It said implementing these changes across the ecosystem would be a “complex process”, requiring “tremendous work”.
Google said on Wednesday it would allow device makers in India to license its individual apps for pre-installation and give users the option to choose their default search engine, announcing sweeping changes to how it promotes its Android platform.
The move came after the country The Supreme Court upheld tough antitrust directives last weekin dismissing Google’s appeal against a Competition Commission of India ruling that said the company abused its market position, and ordered it to change how it markets its Android platform in a key growth market.

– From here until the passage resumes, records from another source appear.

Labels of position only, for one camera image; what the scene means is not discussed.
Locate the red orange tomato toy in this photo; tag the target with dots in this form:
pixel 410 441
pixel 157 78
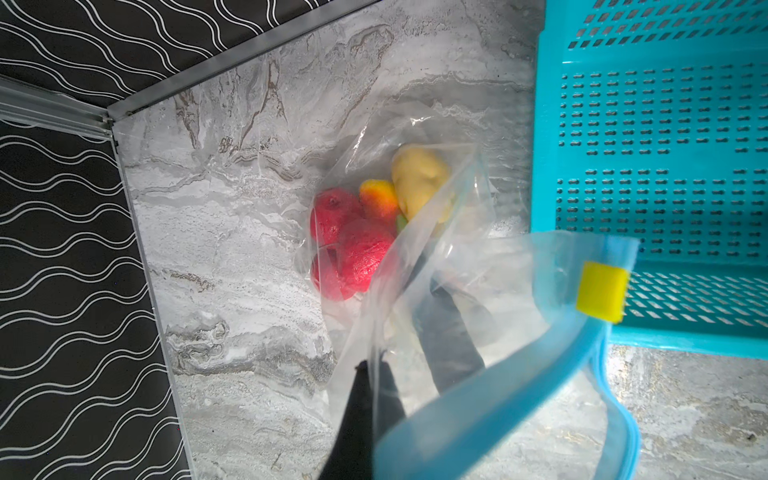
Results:
pixel 379 201

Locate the teal plastic basket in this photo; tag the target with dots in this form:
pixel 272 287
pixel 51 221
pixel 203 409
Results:
pixel 651 123

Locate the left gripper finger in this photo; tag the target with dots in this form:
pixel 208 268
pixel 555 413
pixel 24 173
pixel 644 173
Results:
pixel 352 453

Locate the yellow potato toy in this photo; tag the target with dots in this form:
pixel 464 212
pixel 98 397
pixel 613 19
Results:
pixel 418 173

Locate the dark red apple toy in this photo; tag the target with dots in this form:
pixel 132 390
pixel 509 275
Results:
pixel 332 210

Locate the green leafy vegetable toy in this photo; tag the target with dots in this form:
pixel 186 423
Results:
pixel 400 223

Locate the red pepper toy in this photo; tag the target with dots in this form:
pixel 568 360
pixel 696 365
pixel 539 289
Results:
pixel 326 278

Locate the clear zip top bag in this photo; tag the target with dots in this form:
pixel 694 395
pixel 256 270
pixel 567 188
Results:
pixel 542 408

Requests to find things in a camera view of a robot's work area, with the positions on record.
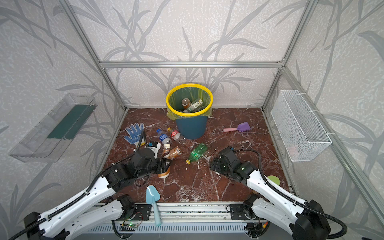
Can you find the blue dotted work glove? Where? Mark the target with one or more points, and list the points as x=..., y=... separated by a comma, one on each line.
x=134, y=133

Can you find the clear square bottle green-white cap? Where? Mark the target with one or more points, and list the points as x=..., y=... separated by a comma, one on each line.
x=194, y=106

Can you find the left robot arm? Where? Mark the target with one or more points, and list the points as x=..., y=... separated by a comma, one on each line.
x=75, y=216

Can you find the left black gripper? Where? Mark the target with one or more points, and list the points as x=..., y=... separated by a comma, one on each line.
x=162, y=166

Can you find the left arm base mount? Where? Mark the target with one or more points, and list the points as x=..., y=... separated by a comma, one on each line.
x=137, y=212

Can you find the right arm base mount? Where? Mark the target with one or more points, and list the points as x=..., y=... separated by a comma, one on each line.
x=237, y=212

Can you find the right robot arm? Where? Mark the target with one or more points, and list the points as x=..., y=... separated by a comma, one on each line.
x=303, y=220

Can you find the small circuit board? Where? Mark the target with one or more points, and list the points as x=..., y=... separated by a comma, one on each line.
x=128, y=227

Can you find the Pepsi bottle blue cap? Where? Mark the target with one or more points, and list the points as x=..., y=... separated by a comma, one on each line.
x=163, y=137

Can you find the brown coffee bottle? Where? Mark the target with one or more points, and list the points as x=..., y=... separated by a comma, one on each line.
x=165, y=163
x=173, y=153
x=186, y=103

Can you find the green Sprite bottle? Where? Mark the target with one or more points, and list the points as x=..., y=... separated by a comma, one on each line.
x=197, y=153

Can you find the yellow-green bin liner bag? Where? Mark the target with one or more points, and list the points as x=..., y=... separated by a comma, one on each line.
x=192, y=92

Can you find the aluminium front rail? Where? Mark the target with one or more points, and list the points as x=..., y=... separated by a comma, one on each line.
x=204, y=212

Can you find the light blue plastic trowel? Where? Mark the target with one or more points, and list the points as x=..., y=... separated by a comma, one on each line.
x=152, y=196

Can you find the purple pink toy scoop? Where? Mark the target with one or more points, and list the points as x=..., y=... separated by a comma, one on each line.
x=243, y=127

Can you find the clear acrylic wall shelf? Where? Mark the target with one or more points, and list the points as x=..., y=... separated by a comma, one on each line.
x=50, y=138

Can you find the red label bottle yellow cap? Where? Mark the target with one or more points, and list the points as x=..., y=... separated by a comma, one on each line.
x=175, y=135

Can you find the teal bin with yellow rim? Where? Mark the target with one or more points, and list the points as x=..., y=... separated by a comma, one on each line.
x=193, y=128

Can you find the white wire mesh basket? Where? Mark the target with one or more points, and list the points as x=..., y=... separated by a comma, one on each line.
x=303, y=135

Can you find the light green plastic piece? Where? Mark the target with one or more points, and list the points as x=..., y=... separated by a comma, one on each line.
x=274, y=179

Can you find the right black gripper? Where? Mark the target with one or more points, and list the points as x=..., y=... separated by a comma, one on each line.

Google has also made some changes related to its in-app billing system, which was at the center of another Indian antitrust decision recently as the company was found to engage in anti-competitive practices by restricting the use of third-party billing or payment processing services.
“Implementing these changes across the ecosystem will be a complex process and will require significant work on our end and, in many cases, significant efforts from partners, original equipment manufacturers (OEMs), and developers,” Google said in a blog post.
Google was concerned about the Android decision in India as the guidelines were deemed more comprehensive than those imposed in India The historic European Commission decision of 2018 against the operating system.
About 97 percent of the 600 million smartphones in India run Android, while in Europe, the system accounts for 75 percent of the 550 million smartphones, Counterpoint Research estimates.
Appeal from a lower court
CCI ruled in October that Google, which is owned by Alphabet Inc, had abused its dominant position in Android and required it to remove restrictions on device makers, including those related to pre-installing apps and ensuring search exclusivity. Google was also fined $161 million.
In hopes of blocking implementation of CCI’s directives, Google has contacted the Supreme Court, warning that the growth of its Android ecosystem will stall. It said it would have to change arrangements with more than 1,100 device manufacturers and thousands of app developers if the guidance kicks in.
But the Supreme Court refused to block the directives as Google sought. The court also said a lower court – where Google first challenged Android’s directive – could continue to hear the company’s appeal and must rule by March 31.
“We continue to respectfully appeal certain aspects of CCI’s decisions,” Google said.
The US search giant has also said that it is updating Android compatibility requirements to make changes for partners to build incompatible variants of Android.
In Europe, Google has been fined for imposing what the commission called illegal restrictions on makers of Android mobile devices. Google is still defying the record $4.3 billion fine in this case.
In terms of in-app billing, Google said it will start offering users optional billing for all apps and games starting next month, which will help developers offer the option to choose alternative systems alongside Google’s when purchasing digital content within the app.